Task directions: Where the records below have a line with "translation", that line is to be copied.

[Source records]

======

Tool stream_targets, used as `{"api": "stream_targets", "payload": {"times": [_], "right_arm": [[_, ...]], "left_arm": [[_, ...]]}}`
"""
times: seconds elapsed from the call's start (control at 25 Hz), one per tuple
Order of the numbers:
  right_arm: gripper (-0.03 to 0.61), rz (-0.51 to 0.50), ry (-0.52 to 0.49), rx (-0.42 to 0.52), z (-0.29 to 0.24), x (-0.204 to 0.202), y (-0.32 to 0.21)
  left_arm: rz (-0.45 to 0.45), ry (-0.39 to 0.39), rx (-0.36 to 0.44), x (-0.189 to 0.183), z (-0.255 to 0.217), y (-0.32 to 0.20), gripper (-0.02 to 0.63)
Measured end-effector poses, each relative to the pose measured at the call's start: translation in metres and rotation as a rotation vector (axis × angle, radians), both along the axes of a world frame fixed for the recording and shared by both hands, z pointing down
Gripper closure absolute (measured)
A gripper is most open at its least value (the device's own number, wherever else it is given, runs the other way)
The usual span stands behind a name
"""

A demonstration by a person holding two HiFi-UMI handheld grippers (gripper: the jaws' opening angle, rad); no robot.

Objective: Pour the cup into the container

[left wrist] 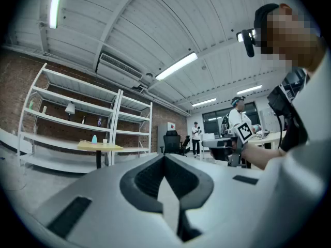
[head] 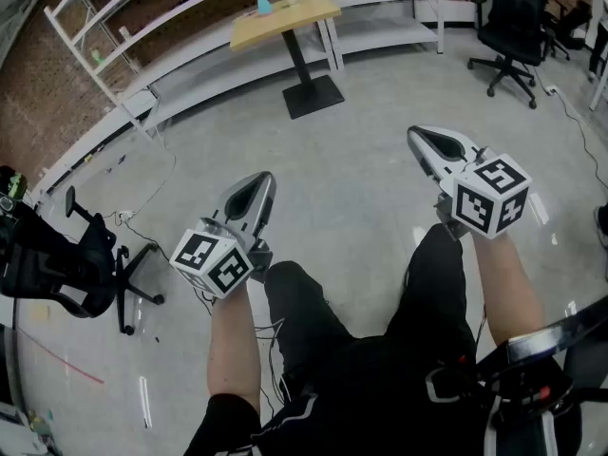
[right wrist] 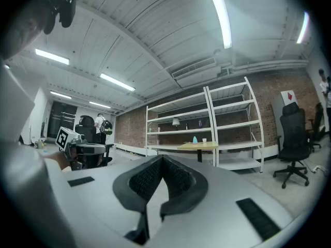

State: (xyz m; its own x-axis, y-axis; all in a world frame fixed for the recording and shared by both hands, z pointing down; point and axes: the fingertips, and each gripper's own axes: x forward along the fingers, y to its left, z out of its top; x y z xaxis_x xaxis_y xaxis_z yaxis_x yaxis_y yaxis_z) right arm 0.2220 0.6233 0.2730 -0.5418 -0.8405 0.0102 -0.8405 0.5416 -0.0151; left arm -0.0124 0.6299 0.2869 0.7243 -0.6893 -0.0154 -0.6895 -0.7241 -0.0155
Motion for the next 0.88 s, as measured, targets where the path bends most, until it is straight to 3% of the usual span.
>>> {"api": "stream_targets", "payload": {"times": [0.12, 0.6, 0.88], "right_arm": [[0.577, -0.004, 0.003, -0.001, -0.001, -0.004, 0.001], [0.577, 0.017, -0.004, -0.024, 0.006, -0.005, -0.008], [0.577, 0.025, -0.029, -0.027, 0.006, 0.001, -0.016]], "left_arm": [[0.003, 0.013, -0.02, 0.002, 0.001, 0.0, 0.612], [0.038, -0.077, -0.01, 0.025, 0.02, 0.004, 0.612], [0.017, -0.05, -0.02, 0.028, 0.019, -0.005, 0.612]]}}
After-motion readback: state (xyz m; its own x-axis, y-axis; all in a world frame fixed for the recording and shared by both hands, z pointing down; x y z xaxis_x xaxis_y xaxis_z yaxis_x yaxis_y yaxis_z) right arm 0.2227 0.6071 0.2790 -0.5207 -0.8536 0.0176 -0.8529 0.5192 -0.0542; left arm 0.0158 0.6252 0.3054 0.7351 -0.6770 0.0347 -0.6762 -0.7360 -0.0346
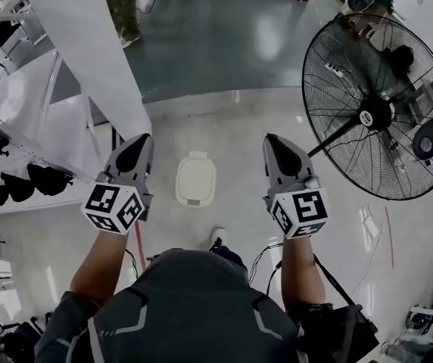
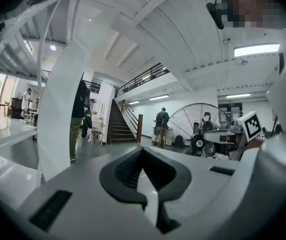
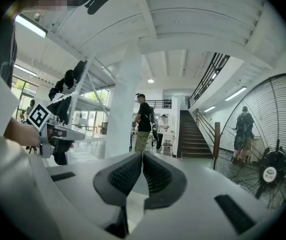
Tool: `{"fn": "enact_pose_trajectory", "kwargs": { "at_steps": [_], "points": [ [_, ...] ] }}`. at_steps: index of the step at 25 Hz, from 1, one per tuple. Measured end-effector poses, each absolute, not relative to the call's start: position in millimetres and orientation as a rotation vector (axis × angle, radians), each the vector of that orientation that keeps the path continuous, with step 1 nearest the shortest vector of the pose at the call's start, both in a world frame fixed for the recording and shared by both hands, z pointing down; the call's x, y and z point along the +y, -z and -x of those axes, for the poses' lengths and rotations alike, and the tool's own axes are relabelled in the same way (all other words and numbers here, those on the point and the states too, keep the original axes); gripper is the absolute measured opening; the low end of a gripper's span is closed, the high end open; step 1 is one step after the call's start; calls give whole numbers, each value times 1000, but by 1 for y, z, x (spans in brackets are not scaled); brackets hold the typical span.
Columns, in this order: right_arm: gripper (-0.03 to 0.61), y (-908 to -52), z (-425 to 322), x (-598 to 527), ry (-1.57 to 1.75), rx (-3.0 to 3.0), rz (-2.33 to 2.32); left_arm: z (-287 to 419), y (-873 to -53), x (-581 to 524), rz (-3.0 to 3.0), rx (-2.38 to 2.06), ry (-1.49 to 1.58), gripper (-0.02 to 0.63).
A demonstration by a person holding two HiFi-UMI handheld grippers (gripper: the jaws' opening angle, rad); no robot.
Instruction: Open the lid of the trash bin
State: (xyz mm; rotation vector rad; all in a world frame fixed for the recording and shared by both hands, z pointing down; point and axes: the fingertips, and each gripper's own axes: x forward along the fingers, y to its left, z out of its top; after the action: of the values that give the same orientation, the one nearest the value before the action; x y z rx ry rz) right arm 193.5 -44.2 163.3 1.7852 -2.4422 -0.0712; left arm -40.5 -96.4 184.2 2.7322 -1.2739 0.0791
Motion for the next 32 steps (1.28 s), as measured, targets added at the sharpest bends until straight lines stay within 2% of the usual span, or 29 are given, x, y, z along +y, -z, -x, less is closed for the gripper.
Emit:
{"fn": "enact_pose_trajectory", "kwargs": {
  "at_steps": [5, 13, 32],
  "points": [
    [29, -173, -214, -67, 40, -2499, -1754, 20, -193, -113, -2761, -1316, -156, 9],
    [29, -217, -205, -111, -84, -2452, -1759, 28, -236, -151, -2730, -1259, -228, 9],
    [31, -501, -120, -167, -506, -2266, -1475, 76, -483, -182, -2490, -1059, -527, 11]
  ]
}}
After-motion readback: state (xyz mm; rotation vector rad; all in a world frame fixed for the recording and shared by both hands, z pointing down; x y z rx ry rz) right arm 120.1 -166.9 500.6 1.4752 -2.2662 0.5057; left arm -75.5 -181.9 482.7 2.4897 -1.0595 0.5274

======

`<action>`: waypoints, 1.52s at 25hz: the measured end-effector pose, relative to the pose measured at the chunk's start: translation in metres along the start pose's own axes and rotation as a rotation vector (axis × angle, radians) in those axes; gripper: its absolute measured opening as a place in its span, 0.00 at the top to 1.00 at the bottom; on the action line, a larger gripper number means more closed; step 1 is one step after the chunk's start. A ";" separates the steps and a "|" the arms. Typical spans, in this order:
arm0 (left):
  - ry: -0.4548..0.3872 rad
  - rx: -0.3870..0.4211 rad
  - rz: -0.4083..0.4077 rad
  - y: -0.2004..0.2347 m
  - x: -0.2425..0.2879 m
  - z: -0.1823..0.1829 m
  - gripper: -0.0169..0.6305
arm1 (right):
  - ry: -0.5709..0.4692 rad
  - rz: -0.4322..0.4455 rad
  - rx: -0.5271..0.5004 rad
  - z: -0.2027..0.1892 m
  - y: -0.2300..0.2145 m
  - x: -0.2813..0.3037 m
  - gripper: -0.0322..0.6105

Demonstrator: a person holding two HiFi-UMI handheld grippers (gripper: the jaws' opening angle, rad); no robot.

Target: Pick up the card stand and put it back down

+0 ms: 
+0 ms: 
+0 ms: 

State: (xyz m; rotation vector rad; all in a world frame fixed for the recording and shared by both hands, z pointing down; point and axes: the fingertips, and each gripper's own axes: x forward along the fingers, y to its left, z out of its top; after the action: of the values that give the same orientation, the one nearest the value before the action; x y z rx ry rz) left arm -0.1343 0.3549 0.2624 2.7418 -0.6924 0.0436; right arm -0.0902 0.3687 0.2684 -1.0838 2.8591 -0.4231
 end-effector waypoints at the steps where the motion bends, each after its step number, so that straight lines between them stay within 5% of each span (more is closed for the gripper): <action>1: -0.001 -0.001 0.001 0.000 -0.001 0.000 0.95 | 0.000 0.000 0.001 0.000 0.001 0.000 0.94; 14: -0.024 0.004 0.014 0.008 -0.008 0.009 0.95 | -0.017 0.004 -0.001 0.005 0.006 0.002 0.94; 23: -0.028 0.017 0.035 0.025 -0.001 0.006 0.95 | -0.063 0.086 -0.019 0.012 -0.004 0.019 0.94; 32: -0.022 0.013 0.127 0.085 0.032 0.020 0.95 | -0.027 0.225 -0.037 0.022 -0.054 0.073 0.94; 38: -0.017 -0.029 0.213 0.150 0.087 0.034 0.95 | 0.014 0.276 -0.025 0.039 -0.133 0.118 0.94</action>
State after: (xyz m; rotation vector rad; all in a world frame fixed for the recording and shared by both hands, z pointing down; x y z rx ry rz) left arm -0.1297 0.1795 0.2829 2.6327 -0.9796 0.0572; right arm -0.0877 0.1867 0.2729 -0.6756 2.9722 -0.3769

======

Written answer:
Measured end-effector poses, each relative to the pose measured at the call's start: translation in metres and rotation as a rotation vector (axis × angle, radians), both along the axes of a world frame fixed for the recording and shared by both hands, z pointing down
`<action>`: waypoints, 1.52s at 25hz: the measured end-effector pose, relative to the pose measured at the chunk's start: translation in metres along the start pose's own axes and rotation as a rotation vector (axis × angle, radians) in those axes; gripper: its absolute measured opening as a place in its span, 0.00 at the top to 1.00 at the bottom; on the action line, a larger gripper number means more closed; step 1 is one step after the chunk's start. A ";" separates the steps and a "|" the arms. Typical spans, in this order:

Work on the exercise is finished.